C’est Noël dans notre monde

 

En ces temps troublés où nombreux sont ceux qui se sentent exclus, méprisés,

abandonnés, je crois qu’avec la grâce que nous avons de nous savoir être aimés, nous

avons une parole à porter et un rôle primordial à jouer pour apaiser ces tensions.

C’est en ce sens que la Conférence des Evêques de France a lancé, la semaine dernière

par voie de presse, un « Appel aux catholiques de France et à nos concitoyens ». Nos

évêques qui écrivaient il y a 2 ans : « il faudrait être sourds ou aveugles pour ne pas

nous rendre compte de la lassitude, des frustrations, parfois des peurs et même de la

colère, intensifiées par les attentats et les agressions, qui habitent une part importante

des habitants de notre pays, et qui expriment ainsi des attentes et de profonds désirs

de changements. Il faudrait être indifférents et insensibles pour ne pas être touchés

par les situations de précarité et d’exclusion que vivent beaucoup sur le territoire

national ».

 

Ouvrons nos cœurs à la naissance du Christ et entrons dans son espérance pour le

monde. Soyons avec sa lumière dans l’attention aux autres, portons la autour de nous.

Nos paroisses sont par nature et par vocation la « maison de famille fraternelle et

accueillante »pour tous et la « famille de Dieu, fraternité qui n’a qu’une âme ».

À ce moment de notre histoire, nous pouvons le montrer et apporter notre contribution

pour aider notre société tout entière à surmonter la crise qu’elle traverse. Sans se

substituer aux politiques, l’Église offre un espace pour faire grandir la fraternité.

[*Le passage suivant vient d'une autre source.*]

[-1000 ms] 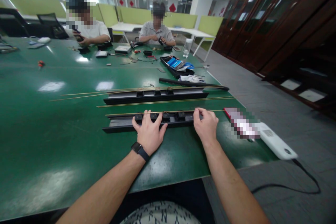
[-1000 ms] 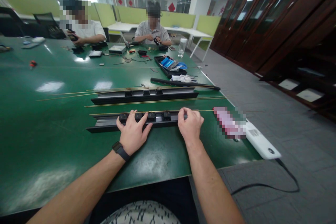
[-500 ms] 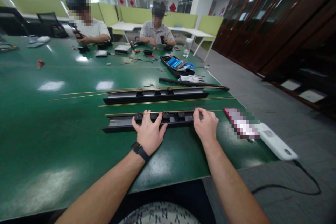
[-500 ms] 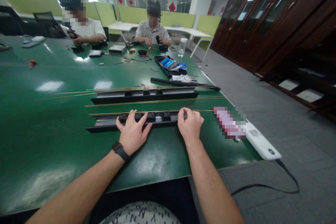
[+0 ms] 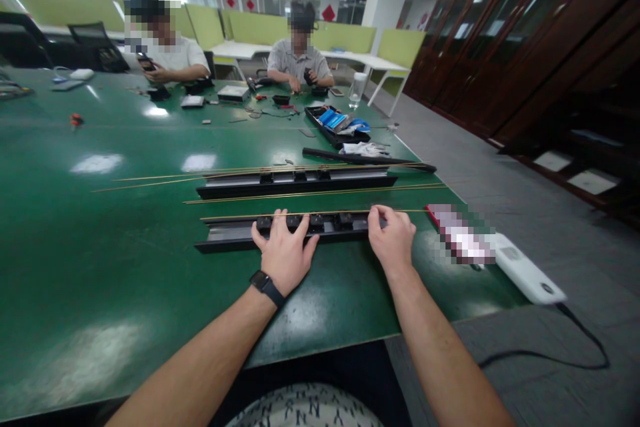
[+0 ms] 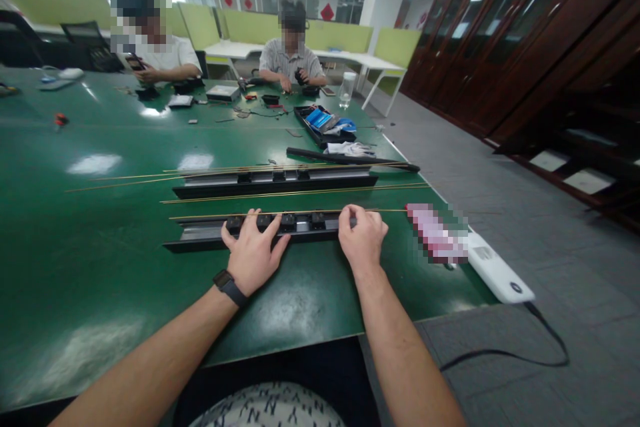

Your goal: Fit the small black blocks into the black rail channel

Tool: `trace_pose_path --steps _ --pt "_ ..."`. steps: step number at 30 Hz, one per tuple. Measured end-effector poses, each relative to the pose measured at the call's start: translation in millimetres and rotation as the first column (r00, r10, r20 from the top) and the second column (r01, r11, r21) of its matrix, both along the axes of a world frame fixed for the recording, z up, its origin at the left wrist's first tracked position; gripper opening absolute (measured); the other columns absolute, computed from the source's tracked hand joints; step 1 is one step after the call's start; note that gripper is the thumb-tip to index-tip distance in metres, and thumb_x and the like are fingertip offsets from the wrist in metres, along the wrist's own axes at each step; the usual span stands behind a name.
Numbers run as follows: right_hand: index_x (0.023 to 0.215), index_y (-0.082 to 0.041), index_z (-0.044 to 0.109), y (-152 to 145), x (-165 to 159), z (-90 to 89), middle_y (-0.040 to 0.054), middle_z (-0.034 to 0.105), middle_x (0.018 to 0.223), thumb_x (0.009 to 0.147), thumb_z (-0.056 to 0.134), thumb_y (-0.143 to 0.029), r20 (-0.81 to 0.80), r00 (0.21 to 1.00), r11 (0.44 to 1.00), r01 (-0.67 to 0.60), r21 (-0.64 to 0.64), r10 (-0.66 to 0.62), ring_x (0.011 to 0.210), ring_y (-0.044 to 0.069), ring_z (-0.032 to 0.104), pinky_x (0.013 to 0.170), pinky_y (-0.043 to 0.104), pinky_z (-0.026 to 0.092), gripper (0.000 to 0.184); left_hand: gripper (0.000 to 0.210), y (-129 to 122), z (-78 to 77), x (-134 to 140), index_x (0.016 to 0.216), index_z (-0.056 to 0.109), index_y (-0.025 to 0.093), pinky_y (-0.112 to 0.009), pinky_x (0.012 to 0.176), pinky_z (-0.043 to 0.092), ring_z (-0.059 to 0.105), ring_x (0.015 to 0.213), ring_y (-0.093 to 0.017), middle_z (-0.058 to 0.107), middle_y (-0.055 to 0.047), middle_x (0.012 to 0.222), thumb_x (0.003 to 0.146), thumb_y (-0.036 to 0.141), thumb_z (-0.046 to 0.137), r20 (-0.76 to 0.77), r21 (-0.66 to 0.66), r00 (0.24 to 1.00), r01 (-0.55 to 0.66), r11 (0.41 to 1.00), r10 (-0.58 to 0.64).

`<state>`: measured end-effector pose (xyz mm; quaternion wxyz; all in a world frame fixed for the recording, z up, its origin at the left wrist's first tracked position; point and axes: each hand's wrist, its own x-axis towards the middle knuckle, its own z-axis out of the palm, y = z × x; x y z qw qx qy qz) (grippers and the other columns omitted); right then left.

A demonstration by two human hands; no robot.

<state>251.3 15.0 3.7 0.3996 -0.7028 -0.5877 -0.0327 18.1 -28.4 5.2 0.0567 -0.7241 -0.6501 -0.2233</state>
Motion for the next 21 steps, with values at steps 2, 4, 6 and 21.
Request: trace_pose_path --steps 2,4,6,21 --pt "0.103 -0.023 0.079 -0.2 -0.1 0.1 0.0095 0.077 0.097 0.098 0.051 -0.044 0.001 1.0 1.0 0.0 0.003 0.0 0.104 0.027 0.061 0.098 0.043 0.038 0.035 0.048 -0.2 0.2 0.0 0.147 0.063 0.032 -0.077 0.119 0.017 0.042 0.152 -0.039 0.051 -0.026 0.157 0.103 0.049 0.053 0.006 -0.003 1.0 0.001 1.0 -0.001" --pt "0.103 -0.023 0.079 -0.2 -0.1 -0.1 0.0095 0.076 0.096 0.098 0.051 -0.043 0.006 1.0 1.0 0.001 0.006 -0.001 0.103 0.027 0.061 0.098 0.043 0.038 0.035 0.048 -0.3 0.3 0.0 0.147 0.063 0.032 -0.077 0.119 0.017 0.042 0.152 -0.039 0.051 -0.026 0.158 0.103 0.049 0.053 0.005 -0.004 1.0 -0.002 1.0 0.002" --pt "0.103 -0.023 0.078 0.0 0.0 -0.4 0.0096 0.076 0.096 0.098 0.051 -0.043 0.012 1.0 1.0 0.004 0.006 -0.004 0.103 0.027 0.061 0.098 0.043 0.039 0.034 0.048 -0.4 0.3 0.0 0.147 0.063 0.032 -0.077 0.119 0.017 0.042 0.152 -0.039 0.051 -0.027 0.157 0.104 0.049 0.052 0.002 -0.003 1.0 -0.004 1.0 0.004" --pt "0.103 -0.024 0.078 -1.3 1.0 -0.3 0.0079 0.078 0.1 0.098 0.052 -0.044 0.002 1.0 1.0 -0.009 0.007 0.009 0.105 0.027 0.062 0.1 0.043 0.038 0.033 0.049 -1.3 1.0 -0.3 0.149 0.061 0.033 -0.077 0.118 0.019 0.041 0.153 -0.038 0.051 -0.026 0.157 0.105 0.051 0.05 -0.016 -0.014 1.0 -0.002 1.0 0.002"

Chacun et chacune d’entre nous a la possibilité, voire la responsabilité, d’agir à son

niveau. Ainsi, je vous propose 2 réunions : « Crise sociale : débattre et proposer ! »

mardi 8 janvier dans les salles paroissiales de Saint François de Sales et

Vendredi 11 janvier à Sainte Magdeleine, 20h30.

 

2 réunions pour partager nos sentiments et nos réponses à ces questions que nous

posent nos évêques et les services caritatifs de notre Église :

 

Quelles sont selon vous, en essayant de les hiérarchiser, les causes principales

du malaise actuel et des formes violentes qu’il a prises ? Qu’est-ce qui pourrait

permettre aux citoyens dans notre démocratie de se sentir davantage partie

prenante des décisions politiques ? Quels sont les lieux ou les corps intermédiaires

qui favoriseraient cette participation ? Quel « bien commun » recherché ensemble

pourrait fédérer nos concitoyens et les tourner vers l’avenir ? Quelles raisons

d’espérer souhaitez-vous transmettre à vos enfants et petits-enfants ? Quelles

propositions clés locales et nationales souhaitons-nous mettre en avant pour avancer

vers une société juste, durable et fraternelle, où chacun puisse vivre dignement ?

 

Je vous souhaite, à tous et à toutes vos familles, de passer d’excellentes fêtes de fin

d’année et de vous ressourcer pour aborder 2019 plein d’enthousiasme à faire partager.